Search the data below, and report every line in which "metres" occurs.
BEGIN
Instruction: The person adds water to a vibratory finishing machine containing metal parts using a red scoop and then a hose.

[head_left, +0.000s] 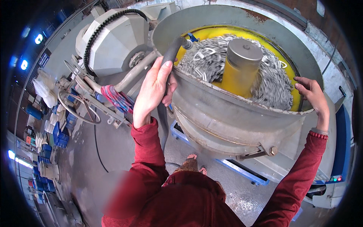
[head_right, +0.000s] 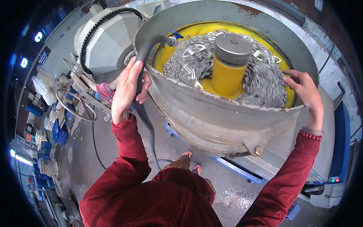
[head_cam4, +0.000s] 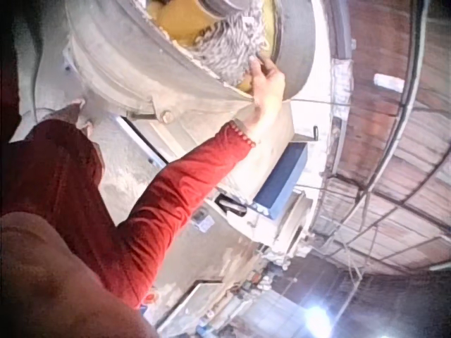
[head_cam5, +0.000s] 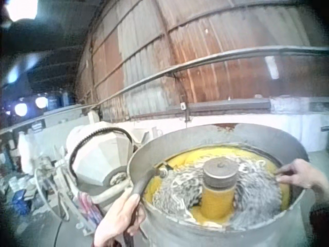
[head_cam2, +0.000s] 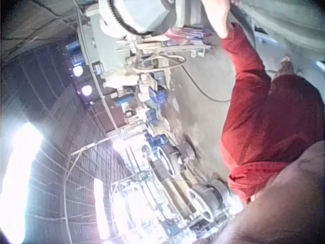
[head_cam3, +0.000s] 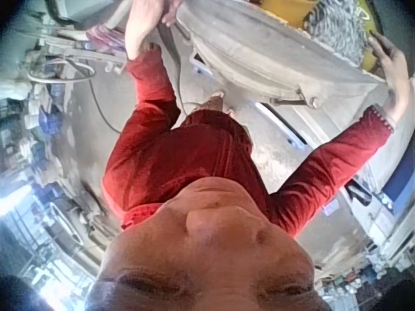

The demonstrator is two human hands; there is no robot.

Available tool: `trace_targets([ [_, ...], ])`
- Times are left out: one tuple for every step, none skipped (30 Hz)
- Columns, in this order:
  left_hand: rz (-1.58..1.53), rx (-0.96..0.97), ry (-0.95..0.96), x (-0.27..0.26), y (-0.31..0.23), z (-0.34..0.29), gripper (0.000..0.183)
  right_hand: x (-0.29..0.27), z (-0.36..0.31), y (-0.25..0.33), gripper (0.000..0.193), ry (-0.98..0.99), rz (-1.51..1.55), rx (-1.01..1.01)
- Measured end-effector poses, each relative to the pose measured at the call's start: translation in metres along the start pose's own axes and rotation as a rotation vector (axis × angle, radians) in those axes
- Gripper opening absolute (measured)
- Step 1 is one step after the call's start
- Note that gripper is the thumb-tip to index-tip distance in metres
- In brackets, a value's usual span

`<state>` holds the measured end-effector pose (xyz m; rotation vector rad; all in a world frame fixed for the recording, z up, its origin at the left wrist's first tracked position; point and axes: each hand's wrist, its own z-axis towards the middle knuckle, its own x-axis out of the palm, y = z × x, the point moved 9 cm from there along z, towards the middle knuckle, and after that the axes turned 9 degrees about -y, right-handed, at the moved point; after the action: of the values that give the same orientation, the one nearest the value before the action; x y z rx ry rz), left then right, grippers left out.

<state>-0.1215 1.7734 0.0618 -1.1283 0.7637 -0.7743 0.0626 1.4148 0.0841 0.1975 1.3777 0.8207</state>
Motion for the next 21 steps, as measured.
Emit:
trace_targets([
  [-0.005,-0.008,-0.009,-0.001,0.002,-0.002,0.034,0.002,0.000,0.001,0.037,0.013,-0.020,0.025],
  [-0.017,-0.007,-0.007,0.000,0.002,0.000,0.034,-0.002,-0.001,0.000,0.038,0.012,-0.045,0.054],
  [-0.029,-0.005,-0.004,0.002,0.002,0.001,0.033,-0.003,-0.002,0.003,0.037,0.012,-0.047,0.017],
  [-0.064,-0.029,0.021,0.002,0.003,0.000,0.032,-0.001,-0.001,0.004,0.037,0.011,-0.049,-0.017],
  [-0.076,-0.025,0.020,0.004,0.002,0.001,0.031,-0.003,-0.001,0.002,0.037,0.000,-0.058,-0.043],
  [-0.077,-0.028,0.009,0.005,0.002,0.002,0.032,-0.007,0.000,0.000,0.038,-0.005,-0.103,-0.061],
  [-0.078,-0.033,0.000,0.006,0.002,0.003,0.032,-0.008,0.000,-0.001,0.040,-0.018,-0.122,-0.073],
  [-0.076,-0.025,0.000,0.006,0.001,0.003,0.032,-0.010,0.001,-0.002,0.042,-0.029,-0.131,-0.110],
  [-0.075,-0.020,0.000,0.007,0.000,0.002,0.033,-0.010,0.005,-0.006,0.042,-0.031,-0.146,-0.179],
  [-0.065,-0.009,-0.027,0.002,-0.001,0.000,0.033,-0.004,0.008,-0.003,0.041,-0.013,-0.140,-0.162],
  [-0.059,0.007,-0.049,-0.001,-0.005,-0.002,0.034,-0.005,0.011,-0.002,0.041,-0.009,-0.157,-0.212],
  [-0.057,0.013,-0.056,0.000,-0.006,-0.003,0.034,-0.006,0.010,-0.004,0.042,-0.023,-0.171,-0.151],
  [-0.056,0.027,-0.048,0.003,-0.005,-0.001,0.034,-0.010,0.006,-0.005,0.041,-0.028,-0.170,-0.100],
  [-0.047,0.027,-0.058,0.004,-0.004,-0.002,0.037,-0.008,0.004,-0.004,0.040,-0.020,-0.160,-0.065],
  [-0.038,0.027,-0.072,0.004,-0.003,-0.002,0.039,-0.008,0.003,-0.005,0.040,-0.011,-0.149,-0.032],
  [-0.036,0.032,-0.062,0.006,-0.004,-0.001,0.039,-0.008,0.005,-0.008,0.040,-0.023,-0.143,-0.071],
  [-0.033,0.032,-0.052,0.007,-0.004,0.000,0.040,-0.009,0.004,-0.008,0.039,-0.024,-0.126,-0.069],
  [-0.031,0.032,-0.045,0.008,-0.004,0.000,0.040,-0.009,0.004,-0.007,0.039,-0.024,-0.109,-0.069],
  [-0.027,0.035,-0.047,0.007,-0.004,0.000,0.041,-0.009,0.004,-0.006,0.039,-0.024,-0.092,-0.070],
  [-0.026,0.038,-0.046,0.007,-0.004,0.000,0.041,-0.010,0.004,-0.007,0.039,-0.032,-0.083,-0.082],
  [-0.024,0.041,-0.046,0.007,-0.005,-0.001,0.041,-0.010,0.004,-0.008,0.039,-0.041,-0.074,-0.095],
])
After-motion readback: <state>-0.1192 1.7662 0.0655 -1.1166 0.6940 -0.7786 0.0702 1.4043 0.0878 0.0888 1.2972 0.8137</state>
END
# [EXERCISE RESPONSE]
- Measured end-effector poses, each relative to the pose measured at the call's start: translation in metres along the start pose's own axes and rotation as a rotation vector (axis × angle, radians) in those axes
- Note that gripper is the thumb-tip to index-tip distance in metres

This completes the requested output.